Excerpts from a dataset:
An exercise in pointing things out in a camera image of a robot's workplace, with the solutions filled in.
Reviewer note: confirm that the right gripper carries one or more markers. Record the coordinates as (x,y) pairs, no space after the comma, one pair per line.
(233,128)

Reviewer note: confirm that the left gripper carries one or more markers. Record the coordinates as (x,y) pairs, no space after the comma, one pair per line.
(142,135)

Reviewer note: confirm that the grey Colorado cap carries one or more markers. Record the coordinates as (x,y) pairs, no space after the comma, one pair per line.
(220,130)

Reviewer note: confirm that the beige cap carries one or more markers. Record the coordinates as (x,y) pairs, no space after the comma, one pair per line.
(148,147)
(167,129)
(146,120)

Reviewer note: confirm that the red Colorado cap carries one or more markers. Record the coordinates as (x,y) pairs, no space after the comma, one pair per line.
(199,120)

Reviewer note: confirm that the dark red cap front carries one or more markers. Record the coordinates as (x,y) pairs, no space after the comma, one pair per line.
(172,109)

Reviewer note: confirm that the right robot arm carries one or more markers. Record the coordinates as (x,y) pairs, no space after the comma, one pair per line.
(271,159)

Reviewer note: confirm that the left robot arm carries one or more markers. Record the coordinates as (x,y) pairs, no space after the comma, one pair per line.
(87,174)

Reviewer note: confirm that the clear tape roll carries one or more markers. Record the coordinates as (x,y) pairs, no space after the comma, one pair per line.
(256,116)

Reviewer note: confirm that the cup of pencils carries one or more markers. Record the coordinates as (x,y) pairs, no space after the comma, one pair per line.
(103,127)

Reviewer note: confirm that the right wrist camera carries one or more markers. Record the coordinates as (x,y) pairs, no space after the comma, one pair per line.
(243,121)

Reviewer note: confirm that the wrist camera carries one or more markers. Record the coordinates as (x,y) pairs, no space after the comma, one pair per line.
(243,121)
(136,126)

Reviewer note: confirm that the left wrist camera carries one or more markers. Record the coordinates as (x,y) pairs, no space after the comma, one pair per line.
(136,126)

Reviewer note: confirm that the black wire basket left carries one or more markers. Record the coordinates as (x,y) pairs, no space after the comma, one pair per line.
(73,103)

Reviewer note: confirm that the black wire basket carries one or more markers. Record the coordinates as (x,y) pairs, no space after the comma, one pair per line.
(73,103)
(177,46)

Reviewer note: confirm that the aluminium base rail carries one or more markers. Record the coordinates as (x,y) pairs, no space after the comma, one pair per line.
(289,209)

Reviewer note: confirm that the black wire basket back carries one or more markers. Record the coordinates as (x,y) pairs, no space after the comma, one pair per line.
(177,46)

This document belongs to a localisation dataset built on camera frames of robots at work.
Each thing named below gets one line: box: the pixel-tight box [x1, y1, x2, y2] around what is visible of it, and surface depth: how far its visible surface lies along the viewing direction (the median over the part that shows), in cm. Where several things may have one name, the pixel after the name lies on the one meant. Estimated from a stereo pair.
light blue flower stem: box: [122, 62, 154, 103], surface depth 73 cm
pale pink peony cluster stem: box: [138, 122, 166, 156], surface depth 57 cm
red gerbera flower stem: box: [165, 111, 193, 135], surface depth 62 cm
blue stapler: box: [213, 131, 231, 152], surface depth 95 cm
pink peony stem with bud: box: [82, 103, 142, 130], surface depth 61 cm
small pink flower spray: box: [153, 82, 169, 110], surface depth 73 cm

...

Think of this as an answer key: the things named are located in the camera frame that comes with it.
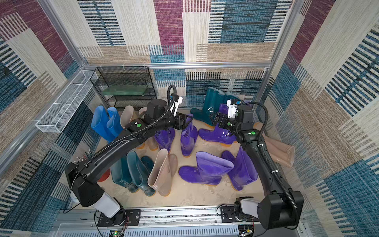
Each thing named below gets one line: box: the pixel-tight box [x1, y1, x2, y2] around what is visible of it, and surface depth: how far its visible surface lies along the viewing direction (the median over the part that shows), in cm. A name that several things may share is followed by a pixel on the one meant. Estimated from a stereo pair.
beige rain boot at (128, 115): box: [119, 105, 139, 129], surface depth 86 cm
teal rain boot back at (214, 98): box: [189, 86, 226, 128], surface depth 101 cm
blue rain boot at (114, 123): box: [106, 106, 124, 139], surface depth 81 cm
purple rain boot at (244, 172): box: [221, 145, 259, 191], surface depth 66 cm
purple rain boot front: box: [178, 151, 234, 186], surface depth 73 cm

REQUIRED WORK: Within the data above, the lines from the one with "pink peony stem" to the one with "small pink flower" must be repeated exactly; no other line belongs in the answer.

YOUR RESPONSE:
pink peony stem with bud: box: [82, 103, 142, 130], surface depth 61 cm
small pink flower spray: box: [153, 82, 169, 110], surface depth 73 cm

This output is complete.